En días recientes de escándalos en el mundo político se ha hablado de pretinas, petrinas, pitrinas y braguetas, lo que pone de manifiesto que existe cierta confusión sobre los nombres de algunas partes de los pantalones. Al parecer, una de las personas metidas en aquellos líos salía a veces de los lavabos con la bragueta abierta, quizá intencionadamente. Otras fuentes indican que lo que llevaba abierta era la pretina.

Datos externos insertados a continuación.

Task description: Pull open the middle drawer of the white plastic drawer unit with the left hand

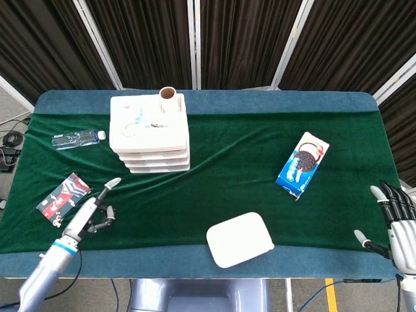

Se trata de cosas distintas. La bragueta es la abertura delantera de los pantalones, y la pretina, la «correa o cinta con hebilla o broche para sujetar en la cintura ciertas prendas de ropa», según el diccionario de la Academia, que señala que es sinónimo de correa, cinto y cinturón. A esa añade otras acepciones, como ‘cintura donde se ciñe la pretina' y ‘parte de los calzones [...] que se ciñe y ajusta a la cintura'. En ámbitos de la confección también se llama pretina a la estructura con la que se hace la cinturilla del pantalón y a esa pieza.
La confusión viene de que en el castellano de Galicia se emplea petrina por pretina, y el gallego petrina es la ‘abertura na parte dianteira dos calzóns, calzas, cirolas, pantalóns, etcétera'. Lo que en castellano no es la pretina, sino la bragueta. Asimismo, hay aquí una forma popular del término, pitrina, sin registro en los diccionarios. El portugués también tiene petrina, allí ya anticuado, pero con el sentido del pretina del castellano.
Tanto pretina como petrina tienen un origen común, el latín pectorina, de pectus, -oris, ‘pecho'. Excepto cuando petrina es el femenino de petrino, adjetivo que se aplica a lo relativo a san Pedro, como en primado petrino y primacía petrina, que aluden a la posición de liderazgo que Jesús concedió a Pedro sobre el resto de los apóstoles.
Pero no busquen petrina en los diccionarios de español, pues no está ahí. Choca que el DLE no registre este sustantivo, ni con la marca de desusado, pues es término empleado desde el siglo XV. Lo utilizan, entre otros, fray Luis de Granada, Góngora, el padre Isla y hasta Cervantes: «... entre unos olivares, me desnudó, y con la petrina, sin escusar ni recoger los hierros, que en malos grillos y hierros le vea yo, me dio tantos azotes que me dejó por muerta» (Rinconete y Cortadillo, 1613).